Required action: Your task is to repeat exactly the lines below between the line holding "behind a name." and the line holding "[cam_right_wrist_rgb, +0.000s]", inclusive, and only those.

Recorded data:
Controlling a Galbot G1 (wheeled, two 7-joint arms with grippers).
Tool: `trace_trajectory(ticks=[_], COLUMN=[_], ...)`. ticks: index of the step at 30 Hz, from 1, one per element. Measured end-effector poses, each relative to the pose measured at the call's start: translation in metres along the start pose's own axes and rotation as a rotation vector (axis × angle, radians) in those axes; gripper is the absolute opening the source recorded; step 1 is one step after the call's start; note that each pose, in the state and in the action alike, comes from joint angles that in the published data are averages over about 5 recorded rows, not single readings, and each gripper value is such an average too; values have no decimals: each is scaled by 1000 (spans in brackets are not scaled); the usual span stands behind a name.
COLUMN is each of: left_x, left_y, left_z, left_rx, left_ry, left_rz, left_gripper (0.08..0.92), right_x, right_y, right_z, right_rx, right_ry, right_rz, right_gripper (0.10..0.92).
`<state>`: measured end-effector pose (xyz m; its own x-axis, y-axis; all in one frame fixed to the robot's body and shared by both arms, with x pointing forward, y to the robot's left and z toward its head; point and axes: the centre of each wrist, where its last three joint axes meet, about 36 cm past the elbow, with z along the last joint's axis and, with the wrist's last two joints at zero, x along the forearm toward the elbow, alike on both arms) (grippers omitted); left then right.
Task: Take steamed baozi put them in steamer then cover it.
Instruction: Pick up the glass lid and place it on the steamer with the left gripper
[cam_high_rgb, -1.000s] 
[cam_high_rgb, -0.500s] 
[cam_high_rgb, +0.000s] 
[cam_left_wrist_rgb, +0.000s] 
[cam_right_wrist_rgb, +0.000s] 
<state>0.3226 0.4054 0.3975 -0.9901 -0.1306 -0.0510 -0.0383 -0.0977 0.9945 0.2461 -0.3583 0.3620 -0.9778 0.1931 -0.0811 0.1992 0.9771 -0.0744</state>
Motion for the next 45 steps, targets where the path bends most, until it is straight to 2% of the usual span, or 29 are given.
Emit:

Task output:
Tool: `trace_trajectory(ticks=[_], COLUMN=[_], ...)`. ticks: index of the step at 30 Hz, from 1, one per element. Measured end-effector poses, each relative to the pose measured at the call's start: translation in metres along the start pose's own axes and rotation as a rotation vector (axis × angle, radians) in those axes; gripper is the absolute opening the source recorded; step 1 is one step after the call's start; note that each pose, in the state and in the action alike, comes from joint angles that in the published data are averages over about 5 recorded rows, not single readings, and each gripper value is such an average too; values have no decimals: each is scaled by 1000 (spans in brackets are not scaled); the usual span stands behind a name.
COLUMN is each of: left_x, left_y, left_z, left_rx, left_ry, left_rz, left_gripper (0.08..0.92), right_x, right_y, right_z, right_rx, right_ry, right_rz, right_gripper (0.10..0.92).
`<state>`: measured end-effector pose (xyz m; its own x-axis, y-axis; all in one frame fixed to the robot's body and shared by both arms, with x pointing forward, y to the robot's left and z toward its head; point and axes: the centre of each wrist, where its last three joint axes meet, about 36 cm past the elbow, with z along the last joint's axis and, with the wrist's last two joints at zero, x along the forearm toward the elbow, alike on both arms) (grippers omitted); left then right.
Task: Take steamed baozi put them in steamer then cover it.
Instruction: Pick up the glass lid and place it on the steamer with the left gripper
[cam_high_rgb, -1.000s] 
[cam_high_rgb, -0.500s] 
[cam_high_rgb, +0.000s] 
[cam_left_wrist_rgb, +0.000s] 
[cam_right_wrist_rgb, +0.000s] 

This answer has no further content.